Each entry should be duplicated exactly, with no line missing.

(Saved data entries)
* * *

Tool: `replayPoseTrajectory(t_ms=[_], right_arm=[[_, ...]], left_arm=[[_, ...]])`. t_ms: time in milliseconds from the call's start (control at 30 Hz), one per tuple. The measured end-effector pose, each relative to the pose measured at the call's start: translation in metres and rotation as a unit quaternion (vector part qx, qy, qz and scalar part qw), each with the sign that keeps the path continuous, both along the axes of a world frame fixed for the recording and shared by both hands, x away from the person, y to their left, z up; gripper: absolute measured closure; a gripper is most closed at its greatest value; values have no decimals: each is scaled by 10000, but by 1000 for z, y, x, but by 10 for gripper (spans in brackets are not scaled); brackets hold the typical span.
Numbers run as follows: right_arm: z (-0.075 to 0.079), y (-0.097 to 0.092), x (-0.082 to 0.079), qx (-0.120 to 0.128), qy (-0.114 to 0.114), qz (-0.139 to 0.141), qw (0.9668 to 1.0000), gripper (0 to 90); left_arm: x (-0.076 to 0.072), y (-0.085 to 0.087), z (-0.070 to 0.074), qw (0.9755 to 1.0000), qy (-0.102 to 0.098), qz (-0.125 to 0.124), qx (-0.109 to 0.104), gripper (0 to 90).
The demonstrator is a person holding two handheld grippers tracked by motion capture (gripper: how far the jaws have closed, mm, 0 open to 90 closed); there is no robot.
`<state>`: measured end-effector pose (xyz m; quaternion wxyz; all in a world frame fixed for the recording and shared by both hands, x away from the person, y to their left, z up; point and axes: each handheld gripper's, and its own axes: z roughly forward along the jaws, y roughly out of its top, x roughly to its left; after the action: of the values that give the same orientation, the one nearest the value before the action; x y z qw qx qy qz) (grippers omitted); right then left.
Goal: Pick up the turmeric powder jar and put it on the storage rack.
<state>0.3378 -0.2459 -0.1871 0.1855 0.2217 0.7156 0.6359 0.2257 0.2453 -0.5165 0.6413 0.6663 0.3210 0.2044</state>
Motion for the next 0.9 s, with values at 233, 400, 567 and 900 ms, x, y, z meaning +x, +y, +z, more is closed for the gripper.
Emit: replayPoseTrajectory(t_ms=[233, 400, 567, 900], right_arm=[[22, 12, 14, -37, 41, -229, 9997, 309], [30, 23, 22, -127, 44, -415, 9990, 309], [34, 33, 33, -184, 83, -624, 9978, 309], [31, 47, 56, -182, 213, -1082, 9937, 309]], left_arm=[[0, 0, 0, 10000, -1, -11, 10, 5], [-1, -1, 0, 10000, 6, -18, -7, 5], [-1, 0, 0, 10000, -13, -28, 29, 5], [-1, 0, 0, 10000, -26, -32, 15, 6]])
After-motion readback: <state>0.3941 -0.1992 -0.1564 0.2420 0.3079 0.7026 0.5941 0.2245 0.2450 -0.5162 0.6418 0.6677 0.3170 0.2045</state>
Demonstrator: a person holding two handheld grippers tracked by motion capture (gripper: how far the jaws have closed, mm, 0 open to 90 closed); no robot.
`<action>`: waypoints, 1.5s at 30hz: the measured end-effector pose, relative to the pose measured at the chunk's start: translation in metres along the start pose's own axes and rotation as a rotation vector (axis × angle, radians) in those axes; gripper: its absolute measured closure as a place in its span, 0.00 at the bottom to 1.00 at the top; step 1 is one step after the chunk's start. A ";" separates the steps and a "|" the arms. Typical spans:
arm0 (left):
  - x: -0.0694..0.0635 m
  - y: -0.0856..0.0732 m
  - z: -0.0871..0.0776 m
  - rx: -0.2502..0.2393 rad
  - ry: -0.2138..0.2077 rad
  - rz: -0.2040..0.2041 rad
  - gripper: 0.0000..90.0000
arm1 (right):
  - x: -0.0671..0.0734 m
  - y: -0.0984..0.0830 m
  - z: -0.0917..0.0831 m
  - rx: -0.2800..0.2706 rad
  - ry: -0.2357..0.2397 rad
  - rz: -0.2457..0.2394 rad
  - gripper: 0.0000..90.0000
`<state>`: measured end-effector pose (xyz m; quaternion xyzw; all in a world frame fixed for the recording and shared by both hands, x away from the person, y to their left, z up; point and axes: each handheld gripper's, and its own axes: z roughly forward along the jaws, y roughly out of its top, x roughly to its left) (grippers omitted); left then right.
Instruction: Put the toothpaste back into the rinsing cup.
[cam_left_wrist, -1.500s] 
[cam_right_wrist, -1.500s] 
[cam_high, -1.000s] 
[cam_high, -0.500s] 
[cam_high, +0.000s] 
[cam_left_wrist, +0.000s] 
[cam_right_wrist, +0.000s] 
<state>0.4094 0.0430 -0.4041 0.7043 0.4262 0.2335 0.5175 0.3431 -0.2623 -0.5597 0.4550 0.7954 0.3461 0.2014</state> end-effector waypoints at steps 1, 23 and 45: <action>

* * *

Result of the task.
Tool: `replayPoseTrajectory(t_ms=[_], right_arm=[[_, ...]], left_arm=[[_, ...]])`. t_ms: time in milliseconds from the call's start (control at 30 Hz), one per tuple. The measured end-effector pose, each relative to the pose measured at the call's start: translation in metres and rotation as a unit quaternion (vector part qx, qy, qz and scalar part qw), each with the sign that keeps the path continuous, both along the axes of a world frame fixed for the recording and shared by both hands, x away from the person, y to their left, z up; gripper: absolute measured closure; a gripper is most closed at its greatest value; values have no decimals: each is scaled by 10000, but by 1000 for z, y, x, but by 10 for gripper (spans in brackets are not scaled); brackets hold the typical span.
Numbers run as follows: right_arm: z (-0.075 to 0.079), y (-0.097 to 0.092), x (-0.082 to 0.079), qx (-0.120 to 0.128), qy (-0.114 to 0.114), qz (-0.139 to 0.141), qw (0.9668 to 1.0000), gripper (0 to 90); left_arm: x (-0.076 to 0.072), y (-0.085 to 0.087), z (-0.070 to 0.074), qw (0.9755 to 1.0000), qy (-0.102 to 0.098), qz (-0.125 to 0.124), qx (-0.109 to 0.104), gripper (0 to 90).
The demonstrator is a person holding two handheld grippers tracked by motion capture (gripper: how far the jaws have closed, mm, 0 open to 90 closed); there is no robot.
`<state>`: measured end-effector pose (xyz m; quaternion wxyz; all in a world frame fixed for the recording and shared by both hands, x away from the person, y to their left, z up; point and axes: each handheld gripper's, and its own axes: z roughly forward along the jaws, y roughly out of its top, x roughly to its left; after the action: of the values that give the same orientation, the one nearest the value before the action; x y z qw qx qy qz) (grippers omitted); right then left.
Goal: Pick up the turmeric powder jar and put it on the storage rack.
<state>0.3378 -0.2459 -0.1871 0.1855 0.2217 0.7156 0.6359 0.2257 0.2453 -0.5165 0.6413 0.6663 0.3210 0.2044</state>
Motion for the next 0.9 s, with values at 233, 400, 567 and 900 ms, x, y, z meaning +x, +y, +z, more is closed for the gripper.
Emit: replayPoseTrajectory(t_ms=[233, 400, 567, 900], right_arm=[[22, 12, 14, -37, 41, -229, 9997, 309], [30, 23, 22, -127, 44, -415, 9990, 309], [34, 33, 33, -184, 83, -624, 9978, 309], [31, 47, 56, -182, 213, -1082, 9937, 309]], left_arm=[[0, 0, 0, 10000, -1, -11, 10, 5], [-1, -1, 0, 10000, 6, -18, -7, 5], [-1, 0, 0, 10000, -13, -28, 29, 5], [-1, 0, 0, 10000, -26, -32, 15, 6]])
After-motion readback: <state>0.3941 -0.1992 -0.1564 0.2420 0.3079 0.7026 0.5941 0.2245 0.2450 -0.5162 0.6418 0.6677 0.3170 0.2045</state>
Demonstrator: a person holding two handheld grippers tracked by motion capture (gripper: how far the jaws have closed, mm, 0 open to 90 closed); no robot.
`<action>`: waypoints, 1.5s at 30hz: the measured end-effector pose, relative to the pose measured at the chunk's start: translation in metres along the start pose's own axes and rotation as a rotation vector (axis × angle, radians) in those axes; gripper: its absolute measured closure as a place in its span, 0.00 at the bottom to 1.00 at the top; step 1 is one step after the chunk's start. A ";" separates the steps and a "|" the arms. Typical spans:
arm0 (left):
  - x: -0.0694..0.0635 m
  - y: -0.0856..0.0732 m
  - z: -0.0871..0.0776 m
  - rx: -0.2502..0.2393 rad
  - ry: -0.2138..0.2077 rad
  - rz: -0.2040..0.2041 rad
  - gripper: 0.0000..90.0000
arm1 (right):
  - x: -0.0671..0.0734 m
  - y: -0.0984..0.0830 m
  - z: -0.0917..0.0831 m
  - rx: -0.2800..0.2706 rad
  - ry: -0.2357..0.2397 rad
  - rz: -0.2457..0.2394 rad
  - gripper: 0.0000..90.0000
`<state>`: measured end-effector pose (xyz m; quaternion xyzw; all in a world frame fixed for the recording and shared by both hands, x away from the person, y to their left, z up; point and axes: each handheld gripper's, and its own axes: z roughly forward along the jaws, y roughly out of its top, x roughly to its left) (grippers omitted); left then right.
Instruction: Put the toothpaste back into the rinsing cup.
[cam_left_wrist, -1.500s] 
[cam_right_wrist, -1.500s] 
[cam_high, -1.000s] 
[cam_high, -0.500s] 
[cam_high, +0.000s] 
[cam_left_wrist, +0.000s] 
[cam_right_wrist, +0.000s] 
<state>0.4094 0.0430 -0.4041 0.7043 0.4262 0.2335 0.5175 0.3431 -0.2623 -0.5597 0.4550 0.7954 0.3461 0.2014</state> end-effector waypoints at steps 1, 23 and 45: <action>

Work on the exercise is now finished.